*** Supplied material ***

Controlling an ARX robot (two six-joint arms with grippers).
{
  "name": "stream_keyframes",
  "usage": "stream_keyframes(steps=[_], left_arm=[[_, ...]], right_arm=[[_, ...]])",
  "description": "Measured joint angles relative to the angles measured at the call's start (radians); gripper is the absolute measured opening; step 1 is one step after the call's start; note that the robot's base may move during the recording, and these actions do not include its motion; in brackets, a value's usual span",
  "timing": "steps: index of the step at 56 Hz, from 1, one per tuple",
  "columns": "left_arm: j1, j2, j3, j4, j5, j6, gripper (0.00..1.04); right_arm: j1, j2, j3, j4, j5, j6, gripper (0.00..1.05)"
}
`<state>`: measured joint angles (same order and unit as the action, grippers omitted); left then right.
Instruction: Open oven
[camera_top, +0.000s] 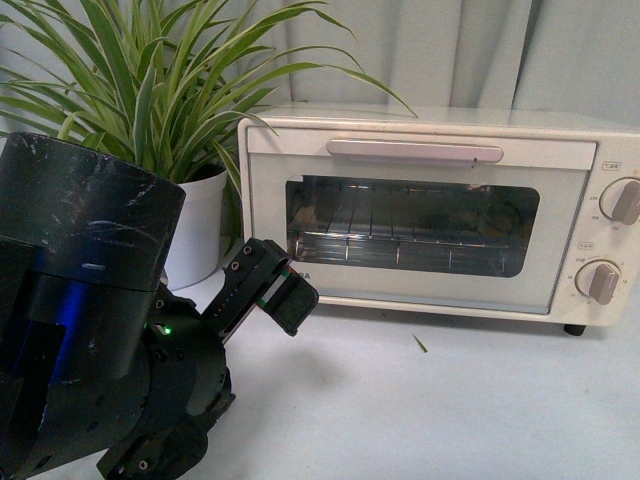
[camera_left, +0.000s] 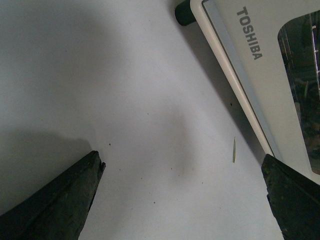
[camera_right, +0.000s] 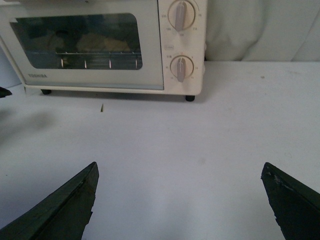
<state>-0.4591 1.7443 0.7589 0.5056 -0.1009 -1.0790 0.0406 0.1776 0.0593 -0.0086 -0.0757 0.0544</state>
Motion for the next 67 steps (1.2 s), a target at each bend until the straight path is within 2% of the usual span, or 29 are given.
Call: stream_keyframes(steps=[7,16,24,29,43,67], left_arm=[[0.005,0.000,0.000,0.000,-0.001,0.000,0.98],[0.005,0.000,0.000,0.000,-0.005,-0.004,0.98],[0.006,0.000,0.000,-0.001,-0.005,-0.008,0.98],[0.005,0.000,0.000,-0.001,-0.008,-0.008,0.98],[0.005,0.000,0.000,0.001,-0.007,-0.012,0.98],[0.005,0.000,0.000,0.001,-0.005,-0.015,0.98]], right_arm=[[0.109,0.195,0.077,0.136,0.069,0.014,0.95],[0.194,0.487,0.215,0.298,0.142,0.037,0.95],[0.240,0.745,0.369,0.333,0.203,0.068,0.95],[0.262,0.908,0.502,0.356,0.289,0.074,0.95],[0.295,1.151,0.772,0.280,0.397,0.119,0.95],[0.307,1.294,0.933,0.219,0.467,0.137,0.95]])
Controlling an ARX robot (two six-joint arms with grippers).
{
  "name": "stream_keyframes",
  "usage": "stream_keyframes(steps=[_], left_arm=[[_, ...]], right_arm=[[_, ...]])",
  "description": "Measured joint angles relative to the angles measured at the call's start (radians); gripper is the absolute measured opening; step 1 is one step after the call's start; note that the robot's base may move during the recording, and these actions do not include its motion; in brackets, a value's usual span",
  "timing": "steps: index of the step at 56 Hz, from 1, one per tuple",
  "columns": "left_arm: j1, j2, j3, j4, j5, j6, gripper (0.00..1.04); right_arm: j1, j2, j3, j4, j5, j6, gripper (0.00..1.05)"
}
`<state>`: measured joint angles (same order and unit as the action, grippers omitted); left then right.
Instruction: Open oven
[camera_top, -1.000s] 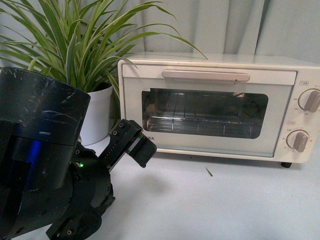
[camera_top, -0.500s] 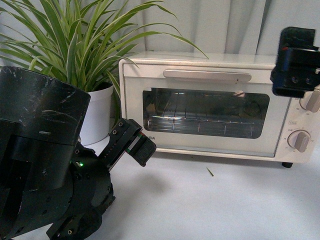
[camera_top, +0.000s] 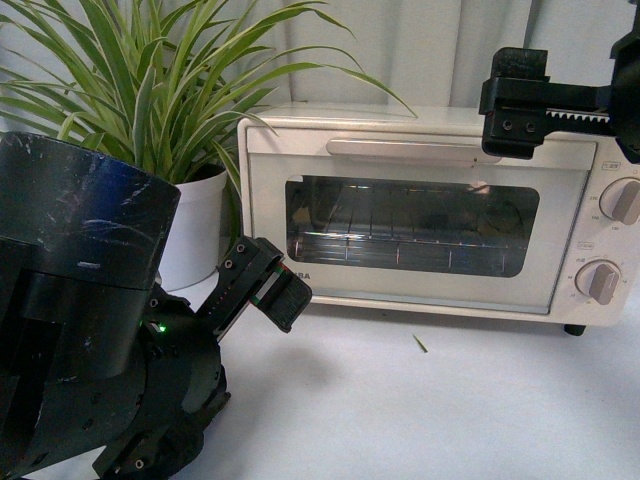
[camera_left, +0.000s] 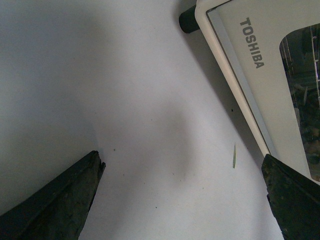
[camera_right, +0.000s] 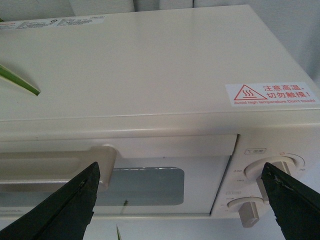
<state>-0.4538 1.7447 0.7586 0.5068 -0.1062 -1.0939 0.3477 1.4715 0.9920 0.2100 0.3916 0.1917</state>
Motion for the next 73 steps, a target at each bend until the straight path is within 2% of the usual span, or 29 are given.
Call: stream_keyframes(steps=[37,44,55,73], left_arm=[[0.000,0.000,0.000,-0.002,0.004,0.000,0.98],[0.002,0.000,0.000,-0.002,0.005,0.000,0.98],[0.001,0.000,0.000,-0.002,0.005,0.000,0.98],[0.003,0.000,0.000,-0.002,0.006,0.000,0.98]], right_arm=[[0.028,0.106,0.118,-0.072,0.025,0.050,0.95],[0.027,0.117,0.147,-0.123,0.000,0.068,0.95],[0.011,0.130,0.208,-0.263,-0.096,0.124,0.95],[0.009,0.092,0.153,-0.254,-0.133,0.111,0.95]])
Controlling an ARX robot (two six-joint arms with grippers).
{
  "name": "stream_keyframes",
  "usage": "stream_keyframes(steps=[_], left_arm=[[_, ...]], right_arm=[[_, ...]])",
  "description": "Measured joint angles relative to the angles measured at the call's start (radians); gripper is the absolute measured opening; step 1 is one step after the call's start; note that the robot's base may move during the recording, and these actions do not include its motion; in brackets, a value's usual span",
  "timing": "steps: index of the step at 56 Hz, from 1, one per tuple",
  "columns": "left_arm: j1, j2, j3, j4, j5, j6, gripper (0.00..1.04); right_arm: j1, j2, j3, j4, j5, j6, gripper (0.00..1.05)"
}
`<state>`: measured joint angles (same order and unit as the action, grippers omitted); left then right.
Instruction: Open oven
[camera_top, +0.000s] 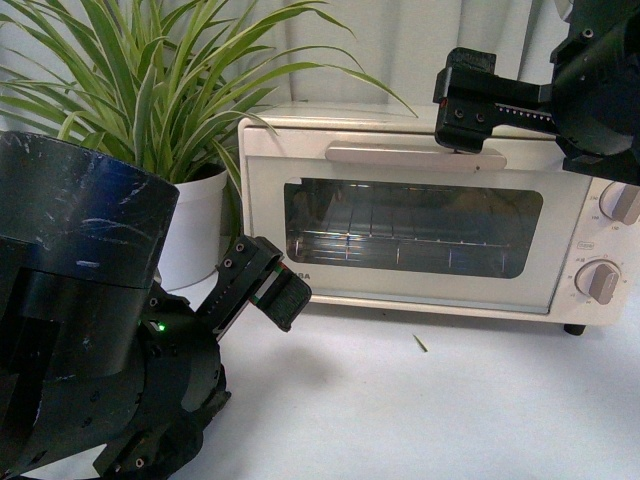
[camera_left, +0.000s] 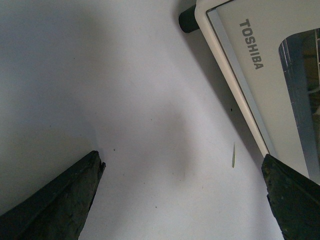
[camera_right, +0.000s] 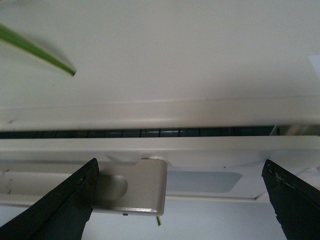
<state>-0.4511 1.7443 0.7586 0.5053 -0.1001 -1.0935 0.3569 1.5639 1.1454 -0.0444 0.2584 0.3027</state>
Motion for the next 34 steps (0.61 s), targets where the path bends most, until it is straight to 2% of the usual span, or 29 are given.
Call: stream_keyframes(steps=[34], left_arm=[[0.003,0.000,0.000,0.002,0.001,-0.001,0.98]], right_arm=[[0.032,-0.167,-0.274,0.121,-0.114,-0.033,0.95]])
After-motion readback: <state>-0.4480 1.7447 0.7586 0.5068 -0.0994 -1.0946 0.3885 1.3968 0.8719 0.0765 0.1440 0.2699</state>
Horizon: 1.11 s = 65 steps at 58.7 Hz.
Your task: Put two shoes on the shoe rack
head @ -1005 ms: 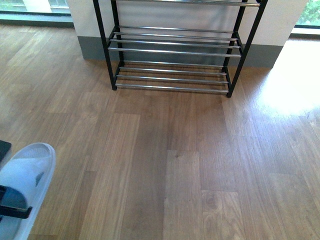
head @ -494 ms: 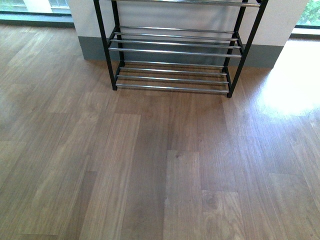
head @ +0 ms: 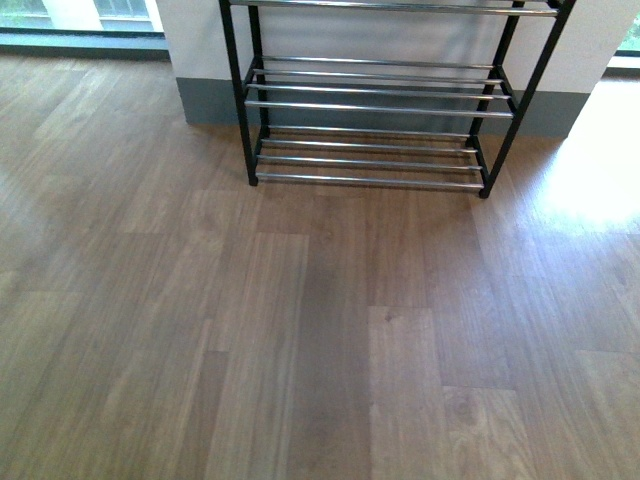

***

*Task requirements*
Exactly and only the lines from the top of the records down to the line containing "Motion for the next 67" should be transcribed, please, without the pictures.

*Reply*
Controlling an ARX robot (two six-joint arms with grippers).
{
  "name": "stream_keyframes",
  "usage": "stream_keyframes(steps=[_], left_arm=[[_, ...]], right_arm=[[_, ...]])",
  "description": "Measured joint angles relative to the angles measured at the call's start (radians); gripper is the absolute measured opening; step 1 is one step after the call's start; note that the robot's base may move during the recording, and these actions do not include its motion; in brackets, a value's usual span",
  "timing": "steps: index of the step at 56 Hz, from 1, one per tuple",
  "columns": "left_arm: j1, j2, j3, j4, j5, j6, gripper (0.00..1.04); right_arm: j1, j2, j3, j4, j5, j6, gripper (0.00..1.05)"
}
`<state>`: measured joint angles (same order and unit as the action, grippers omitted); left then right.
Instruction: Open oven
[camera_top, +0.000s] 
[camera_left, +0.000s] 
[camera_right, +0.000s] 
<state>-0.4591 1.7443 0.7589 0.5056 -0.1009 -1.0790 0.0406 0.1776 0.0593 -0.0086 -0.0757 0.0544</state>
Motion for the next 67 steps (1.2 s), a target at each bend until the straight path is within 2% of the usual span, or 29 are given.

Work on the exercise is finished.